Tony’s heart repeatedly went into ventricular tachycardia, racing to 400 beats per minute. “They had a crash cart in his room and had it all hooked up,” Colleen said. “They’d give it three seconds and then all they had to do was push a button and it would zap him with a shock to the heart. That happened 67 times. Luckily, his heart rate went back to normal every time.”

‘You are Beautiful’

Slowly, Tony returned. He couldn’t talk or type on a keyboard, but when Colleen handed him a pen and paper, he scrawled three words for her: “You are beautiful.”

“One of the respiratory therapists saw him do that, and she just about cried,’’ Colleen said. “She said, ‘I don’t know what it is about him, but I care about him so much.’ And they were all like that. Everybody wanted him to make it – they really tried.”

Kidney Surprise

Dr.

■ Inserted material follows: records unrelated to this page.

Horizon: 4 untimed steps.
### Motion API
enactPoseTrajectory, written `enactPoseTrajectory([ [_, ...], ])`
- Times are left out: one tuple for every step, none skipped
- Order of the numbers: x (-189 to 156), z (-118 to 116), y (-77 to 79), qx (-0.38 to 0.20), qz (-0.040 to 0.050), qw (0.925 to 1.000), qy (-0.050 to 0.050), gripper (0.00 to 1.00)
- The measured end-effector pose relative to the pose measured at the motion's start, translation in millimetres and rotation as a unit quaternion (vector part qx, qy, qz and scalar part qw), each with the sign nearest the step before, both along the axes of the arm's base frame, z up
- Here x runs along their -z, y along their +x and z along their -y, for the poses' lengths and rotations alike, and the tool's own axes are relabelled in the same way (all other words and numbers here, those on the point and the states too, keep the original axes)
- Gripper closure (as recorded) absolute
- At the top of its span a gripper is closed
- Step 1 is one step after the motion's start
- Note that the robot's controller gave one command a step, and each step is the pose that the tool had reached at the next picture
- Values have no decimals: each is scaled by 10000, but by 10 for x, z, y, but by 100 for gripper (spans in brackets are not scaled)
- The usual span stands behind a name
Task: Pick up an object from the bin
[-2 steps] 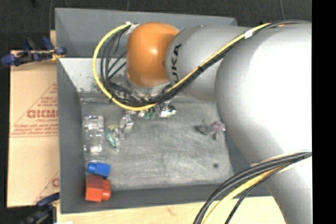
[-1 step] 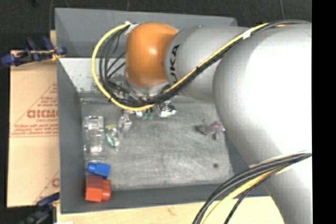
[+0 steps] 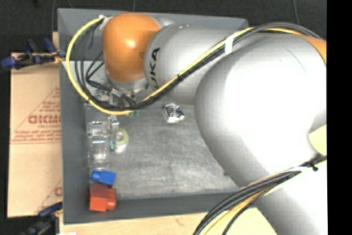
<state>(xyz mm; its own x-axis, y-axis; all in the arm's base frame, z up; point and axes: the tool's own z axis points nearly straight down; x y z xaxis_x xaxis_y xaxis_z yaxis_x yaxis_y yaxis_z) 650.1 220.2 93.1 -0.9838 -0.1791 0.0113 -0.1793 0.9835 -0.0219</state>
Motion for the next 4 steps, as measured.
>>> enactPoseTrajectory([
  [-10,83,-8,419,92,9991,69,0],
  [-12,69,-5,142,91,9998,89,0],
  [-476,724,-119,520,79,9985,120,0],
  [-32,122,-409,220,79,9997,94,0],
])
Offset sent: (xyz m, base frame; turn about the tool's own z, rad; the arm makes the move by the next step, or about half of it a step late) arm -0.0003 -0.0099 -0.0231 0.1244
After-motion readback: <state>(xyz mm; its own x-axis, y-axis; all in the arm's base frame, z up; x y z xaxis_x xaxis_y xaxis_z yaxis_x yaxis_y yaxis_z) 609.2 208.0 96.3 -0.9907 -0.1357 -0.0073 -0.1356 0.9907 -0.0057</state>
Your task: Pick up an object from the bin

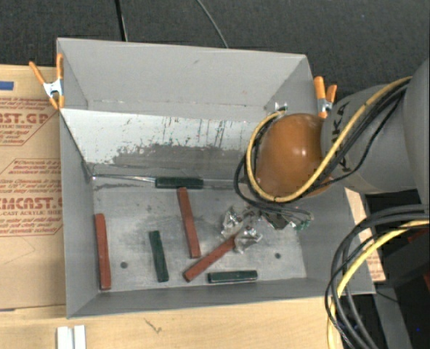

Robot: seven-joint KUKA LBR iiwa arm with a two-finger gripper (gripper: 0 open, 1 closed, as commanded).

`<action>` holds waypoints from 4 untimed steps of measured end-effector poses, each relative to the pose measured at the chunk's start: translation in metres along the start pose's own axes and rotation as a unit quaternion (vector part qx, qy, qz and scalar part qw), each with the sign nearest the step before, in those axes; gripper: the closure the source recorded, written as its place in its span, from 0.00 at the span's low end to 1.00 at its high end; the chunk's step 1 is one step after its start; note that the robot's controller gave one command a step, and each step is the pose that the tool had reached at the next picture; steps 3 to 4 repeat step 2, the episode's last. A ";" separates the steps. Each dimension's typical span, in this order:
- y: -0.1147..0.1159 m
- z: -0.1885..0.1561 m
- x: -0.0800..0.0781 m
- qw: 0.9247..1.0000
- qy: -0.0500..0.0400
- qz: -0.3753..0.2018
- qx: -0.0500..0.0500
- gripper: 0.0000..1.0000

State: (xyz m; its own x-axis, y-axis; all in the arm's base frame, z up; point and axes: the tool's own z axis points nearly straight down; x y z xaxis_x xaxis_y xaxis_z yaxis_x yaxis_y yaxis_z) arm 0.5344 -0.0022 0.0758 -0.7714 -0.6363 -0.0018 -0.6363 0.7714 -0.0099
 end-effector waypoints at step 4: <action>0.014 -0.139 0.002 1.000 -0.001 -0.010 -0.005 1.00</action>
Offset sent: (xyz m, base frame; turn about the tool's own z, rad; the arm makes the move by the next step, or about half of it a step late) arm -0.0125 0.0090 0.1390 -0.0210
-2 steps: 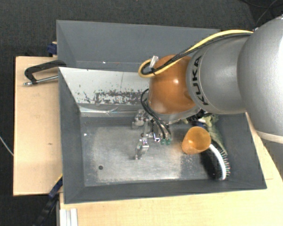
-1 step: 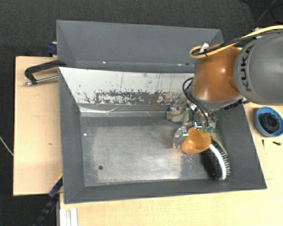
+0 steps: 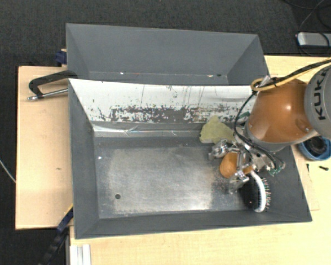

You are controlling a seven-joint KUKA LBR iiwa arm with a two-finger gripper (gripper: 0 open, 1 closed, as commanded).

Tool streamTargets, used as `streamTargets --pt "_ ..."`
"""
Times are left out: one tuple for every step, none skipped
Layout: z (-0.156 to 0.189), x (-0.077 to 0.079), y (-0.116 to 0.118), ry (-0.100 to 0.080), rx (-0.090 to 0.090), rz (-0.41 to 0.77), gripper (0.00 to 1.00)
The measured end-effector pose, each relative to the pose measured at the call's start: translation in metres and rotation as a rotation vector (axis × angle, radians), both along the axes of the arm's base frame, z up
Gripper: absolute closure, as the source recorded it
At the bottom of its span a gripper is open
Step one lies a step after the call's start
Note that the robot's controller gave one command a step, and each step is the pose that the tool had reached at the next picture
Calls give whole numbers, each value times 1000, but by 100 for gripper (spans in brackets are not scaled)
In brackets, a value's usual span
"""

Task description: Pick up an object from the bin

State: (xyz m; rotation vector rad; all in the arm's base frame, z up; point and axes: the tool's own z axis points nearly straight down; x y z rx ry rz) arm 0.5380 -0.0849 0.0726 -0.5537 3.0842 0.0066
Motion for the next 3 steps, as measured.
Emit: streamTargets --pt "16 56 -24 8 18 334 0" --pt "16 55 -24 12 17 338 100" --pt "174 57 -44 -8 -12 588 100"
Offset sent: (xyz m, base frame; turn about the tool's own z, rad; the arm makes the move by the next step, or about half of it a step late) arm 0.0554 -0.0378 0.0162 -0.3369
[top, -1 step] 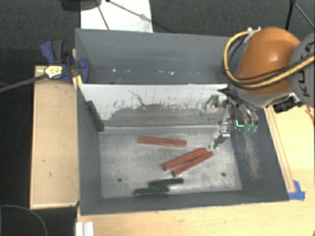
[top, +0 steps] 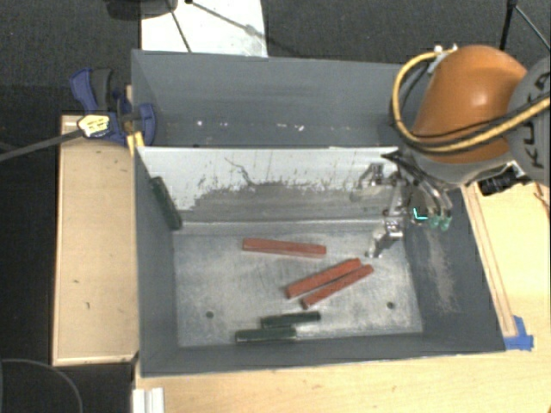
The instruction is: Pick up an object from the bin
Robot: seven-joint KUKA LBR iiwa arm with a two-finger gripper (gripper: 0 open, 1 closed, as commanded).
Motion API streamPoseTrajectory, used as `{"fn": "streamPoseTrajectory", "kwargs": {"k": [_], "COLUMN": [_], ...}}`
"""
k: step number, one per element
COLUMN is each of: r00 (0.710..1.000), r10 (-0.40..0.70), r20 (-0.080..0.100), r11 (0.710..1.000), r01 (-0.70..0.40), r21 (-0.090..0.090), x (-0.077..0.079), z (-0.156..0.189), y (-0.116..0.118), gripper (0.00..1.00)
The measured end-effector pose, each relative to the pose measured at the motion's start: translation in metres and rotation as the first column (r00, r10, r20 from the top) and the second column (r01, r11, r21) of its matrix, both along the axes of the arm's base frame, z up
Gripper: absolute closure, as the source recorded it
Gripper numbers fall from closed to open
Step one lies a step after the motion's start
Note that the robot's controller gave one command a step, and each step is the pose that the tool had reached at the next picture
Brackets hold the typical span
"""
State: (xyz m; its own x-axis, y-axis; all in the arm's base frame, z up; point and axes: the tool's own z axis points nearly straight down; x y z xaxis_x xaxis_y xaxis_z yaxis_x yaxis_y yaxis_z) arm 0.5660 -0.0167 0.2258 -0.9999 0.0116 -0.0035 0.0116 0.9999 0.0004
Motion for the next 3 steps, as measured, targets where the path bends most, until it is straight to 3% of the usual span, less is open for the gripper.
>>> {"fn": "streamPoseTrajectory", "kwargs": {"k": [1, 2, 3], "r00": [0.998, 0.994, 0.994], "r10": [0.055, 0.106, 0.106], "r20": [0.005, -0.002, -0.002], "r11": [0.999, 0.994, 0.994], "r01": [-0.055, -0.106, -0.106], "r21": [-0.001, 0.0, 0.0], "x": [0.002, 0.007, 0.007], "z": [-0.06, -0.141, -0.141], "y": [0.007, 0.009, 0.009], "gripper": [0.0, 1.0, 1.0]}}
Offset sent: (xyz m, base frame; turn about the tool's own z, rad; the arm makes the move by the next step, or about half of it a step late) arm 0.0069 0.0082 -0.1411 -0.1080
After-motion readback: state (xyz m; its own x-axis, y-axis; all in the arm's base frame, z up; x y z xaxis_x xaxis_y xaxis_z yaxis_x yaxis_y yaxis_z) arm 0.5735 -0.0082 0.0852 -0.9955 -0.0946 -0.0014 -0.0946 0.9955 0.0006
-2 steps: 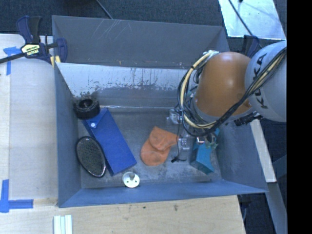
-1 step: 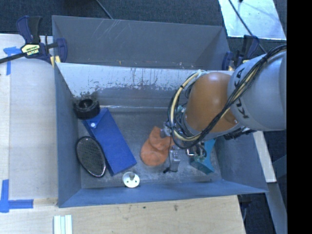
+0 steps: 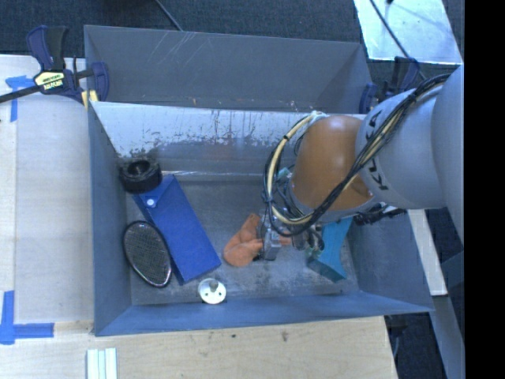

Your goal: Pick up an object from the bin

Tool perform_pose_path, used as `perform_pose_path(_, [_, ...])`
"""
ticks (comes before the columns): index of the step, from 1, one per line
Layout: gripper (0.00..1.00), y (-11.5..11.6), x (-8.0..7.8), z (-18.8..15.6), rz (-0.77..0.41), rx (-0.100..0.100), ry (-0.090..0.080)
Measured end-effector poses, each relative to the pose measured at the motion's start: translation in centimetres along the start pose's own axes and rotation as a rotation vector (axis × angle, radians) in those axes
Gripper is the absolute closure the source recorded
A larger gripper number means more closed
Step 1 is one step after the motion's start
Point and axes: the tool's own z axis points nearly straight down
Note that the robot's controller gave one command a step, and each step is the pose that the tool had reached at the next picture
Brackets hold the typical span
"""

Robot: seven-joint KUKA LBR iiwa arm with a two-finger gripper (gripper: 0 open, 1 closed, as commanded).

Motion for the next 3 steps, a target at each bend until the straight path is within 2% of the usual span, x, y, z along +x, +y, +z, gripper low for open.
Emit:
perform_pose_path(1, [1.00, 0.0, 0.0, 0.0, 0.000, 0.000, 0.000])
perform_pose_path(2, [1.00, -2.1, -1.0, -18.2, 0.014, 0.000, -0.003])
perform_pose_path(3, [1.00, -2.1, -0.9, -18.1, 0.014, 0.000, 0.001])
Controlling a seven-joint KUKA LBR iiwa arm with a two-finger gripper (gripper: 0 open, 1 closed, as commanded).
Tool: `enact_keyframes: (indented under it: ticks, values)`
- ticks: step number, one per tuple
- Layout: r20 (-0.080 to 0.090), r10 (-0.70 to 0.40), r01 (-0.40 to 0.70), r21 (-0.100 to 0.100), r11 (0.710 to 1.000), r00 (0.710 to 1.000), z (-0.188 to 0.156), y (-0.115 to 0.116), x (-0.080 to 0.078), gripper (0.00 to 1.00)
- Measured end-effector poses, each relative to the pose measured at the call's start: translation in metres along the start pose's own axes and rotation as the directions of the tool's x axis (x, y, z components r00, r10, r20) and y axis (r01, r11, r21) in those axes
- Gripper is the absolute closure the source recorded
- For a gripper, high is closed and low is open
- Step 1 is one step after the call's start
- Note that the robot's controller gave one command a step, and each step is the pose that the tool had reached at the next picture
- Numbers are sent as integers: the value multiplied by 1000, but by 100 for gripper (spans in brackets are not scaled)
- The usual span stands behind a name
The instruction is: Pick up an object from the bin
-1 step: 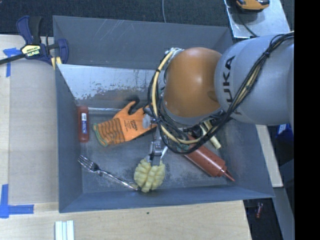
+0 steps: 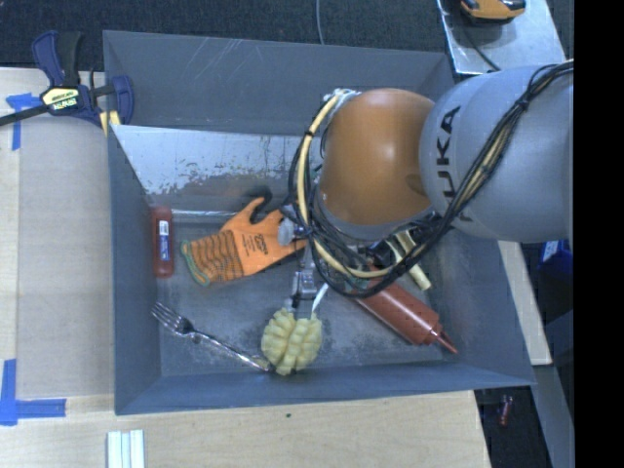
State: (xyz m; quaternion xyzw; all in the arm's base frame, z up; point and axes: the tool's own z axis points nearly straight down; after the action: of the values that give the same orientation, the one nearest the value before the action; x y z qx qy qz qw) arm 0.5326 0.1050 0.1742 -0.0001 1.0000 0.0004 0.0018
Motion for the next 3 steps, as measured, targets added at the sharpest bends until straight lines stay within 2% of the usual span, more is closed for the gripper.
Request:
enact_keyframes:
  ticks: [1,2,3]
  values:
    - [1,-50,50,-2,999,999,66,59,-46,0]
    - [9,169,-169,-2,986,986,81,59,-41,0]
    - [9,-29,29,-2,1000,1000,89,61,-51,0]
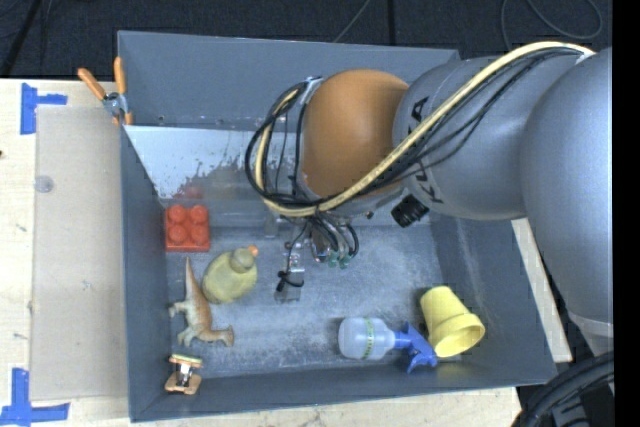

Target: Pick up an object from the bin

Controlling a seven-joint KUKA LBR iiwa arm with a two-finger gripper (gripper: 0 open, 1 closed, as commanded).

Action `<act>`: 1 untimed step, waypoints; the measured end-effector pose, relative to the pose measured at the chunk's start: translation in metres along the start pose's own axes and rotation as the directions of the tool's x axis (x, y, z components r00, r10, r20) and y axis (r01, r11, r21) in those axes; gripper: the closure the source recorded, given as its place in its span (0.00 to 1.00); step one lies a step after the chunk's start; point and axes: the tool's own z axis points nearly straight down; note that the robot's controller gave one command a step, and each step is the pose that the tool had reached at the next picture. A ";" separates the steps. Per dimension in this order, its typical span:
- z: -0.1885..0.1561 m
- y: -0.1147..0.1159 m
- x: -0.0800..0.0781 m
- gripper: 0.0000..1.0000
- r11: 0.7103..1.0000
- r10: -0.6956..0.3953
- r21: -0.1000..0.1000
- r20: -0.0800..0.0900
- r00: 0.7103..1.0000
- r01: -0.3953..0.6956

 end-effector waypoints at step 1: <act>-0.005 0.000 -0.002 0.00 1.000 0.003 -0.001 0.007 1.000 -0.003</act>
Offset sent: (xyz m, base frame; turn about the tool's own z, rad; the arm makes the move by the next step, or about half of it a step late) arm -0.0309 0.0447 -0.0709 -0.2484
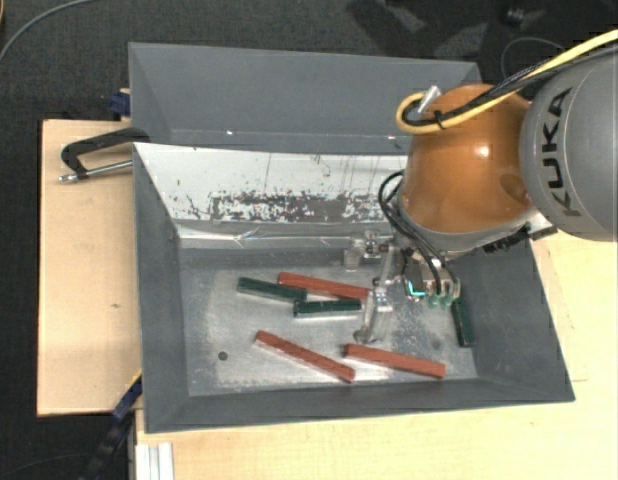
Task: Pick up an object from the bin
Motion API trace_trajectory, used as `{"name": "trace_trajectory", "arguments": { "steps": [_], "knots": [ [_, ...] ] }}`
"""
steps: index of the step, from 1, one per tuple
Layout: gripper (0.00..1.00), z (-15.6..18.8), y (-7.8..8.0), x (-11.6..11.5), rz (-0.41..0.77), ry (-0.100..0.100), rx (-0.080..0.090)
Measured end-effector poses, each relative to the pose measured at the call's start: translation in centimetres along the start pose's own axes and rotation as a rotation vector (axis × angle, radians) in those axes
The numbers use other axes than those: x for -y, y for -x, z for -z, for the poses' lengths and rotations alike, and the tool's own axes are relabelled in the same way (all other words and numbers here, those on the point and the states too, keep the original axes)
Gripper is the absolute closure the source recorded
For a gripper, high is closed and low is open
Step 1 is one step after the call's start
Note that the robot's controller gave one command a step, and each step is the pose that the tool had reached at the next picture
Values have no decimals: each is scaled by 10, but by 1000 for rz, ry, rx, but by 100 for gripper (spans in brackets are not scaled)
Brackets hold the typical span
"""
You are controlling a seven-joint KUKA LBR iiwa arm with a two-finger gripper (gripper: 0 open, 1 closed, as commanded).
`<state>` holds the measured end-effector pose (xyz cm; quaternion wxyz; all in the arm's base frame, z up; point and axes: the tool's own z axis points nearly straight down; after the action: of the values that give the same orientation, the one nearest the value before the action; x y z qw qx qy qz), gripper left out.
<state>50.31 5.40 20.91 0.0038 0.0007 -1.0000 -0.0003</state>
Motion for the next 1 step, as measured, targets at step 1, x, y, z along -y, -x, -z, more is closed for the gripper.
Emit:
{"name": "trace_trajectory", "arguments": {
  "steps": [1],
  "knots": [
    [0,-141,38,-5,87,0,8]
  ]
}}
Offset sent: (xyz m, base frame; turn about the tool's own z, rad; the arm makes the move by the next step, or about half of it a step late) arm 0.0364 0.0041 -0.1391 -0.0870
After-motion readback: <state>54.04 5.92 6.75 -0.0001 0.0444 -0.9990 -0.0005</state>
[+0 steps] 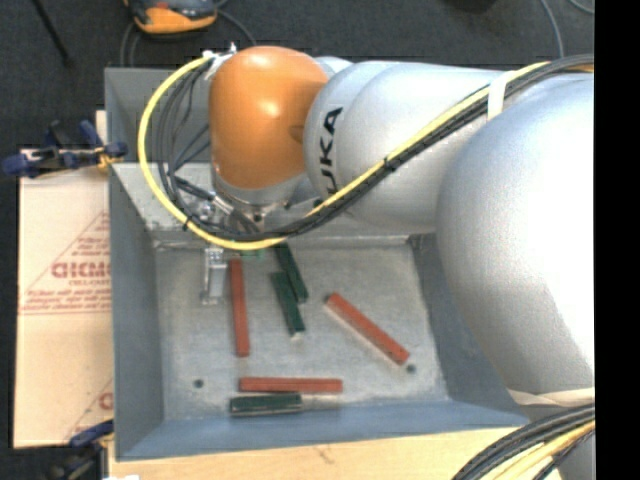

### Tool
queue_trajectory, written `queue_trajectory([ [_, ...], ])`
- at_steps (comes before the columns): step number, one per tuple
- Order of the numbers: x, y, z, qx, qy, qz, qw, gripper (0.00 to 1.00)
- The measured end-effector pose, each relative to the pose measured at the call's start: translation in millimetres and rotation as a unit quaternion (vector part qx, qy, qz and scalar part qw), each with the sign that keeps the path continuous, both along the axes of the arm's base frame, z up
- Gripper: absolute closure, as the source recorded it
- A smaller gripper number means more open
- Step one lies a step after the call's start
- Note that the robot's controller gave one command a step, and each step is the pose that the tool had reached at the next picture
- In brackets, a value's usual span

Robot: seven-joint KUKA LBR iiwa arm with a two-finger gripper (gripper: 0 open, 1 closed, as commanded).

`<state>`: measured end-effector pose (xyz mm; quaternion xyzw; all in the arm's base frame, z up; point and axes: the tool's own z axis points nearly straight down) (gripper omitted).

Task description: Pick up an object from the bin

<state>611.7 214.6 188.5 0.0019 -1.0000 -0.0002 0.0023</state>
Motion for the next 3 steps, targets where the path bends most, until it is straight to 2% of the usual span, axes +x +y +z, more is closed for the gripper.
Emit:
queue_trajectory([
  [1,2.1,-0.9,4.9,0.001,-0.0042,-0.002,1.0000,0.00],
  [2,0.2,-49.0,-53.4,0.002,-0.0065,-0.003,1.0000,0.00],
  [3,-18.5,-77.3,-82.0,-0.001,0.0004,-0.016,0.9999,0.00],
])
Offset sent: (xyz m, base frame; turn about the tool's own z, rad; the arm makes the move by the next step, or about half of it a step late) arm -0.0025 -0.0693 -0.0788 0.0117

Stirling and a nurse were with Tony one day when the nurse noticed his catheter bag was filling, a clear signal that his kidney had begun functioning again. “No one was really worried about his kidney because they wanted to save his life,” Colleen said. “He’s had some problems with infections, but it started back up on its own and it keeps working.”

Life Goes On

Since his two nearly fatal heart attacks and 75-day stay, Tony has been in the hospital another 25 days. He’s had kidney infections, three strokes, and has congestive heart failure.

“When he has to go back to the hospital, I don’t really worry about it,” Colleen said. “They’re going to figure it out, change his medication, he’s going to get better, and he’s going to come home. It has happened every time. He’s had absolute top care. We have nothing but good things to say about Munson Medical Center because of the care he got and the way that I was treated. The nurses were really, really good to me, too.”

“This hospital couldn’t be more important and we’re so fortunate to live just six miles down the road,” Tony added. “It was a combination of all the different doctors, and nurses, and therapists and all of their expertise coming together.”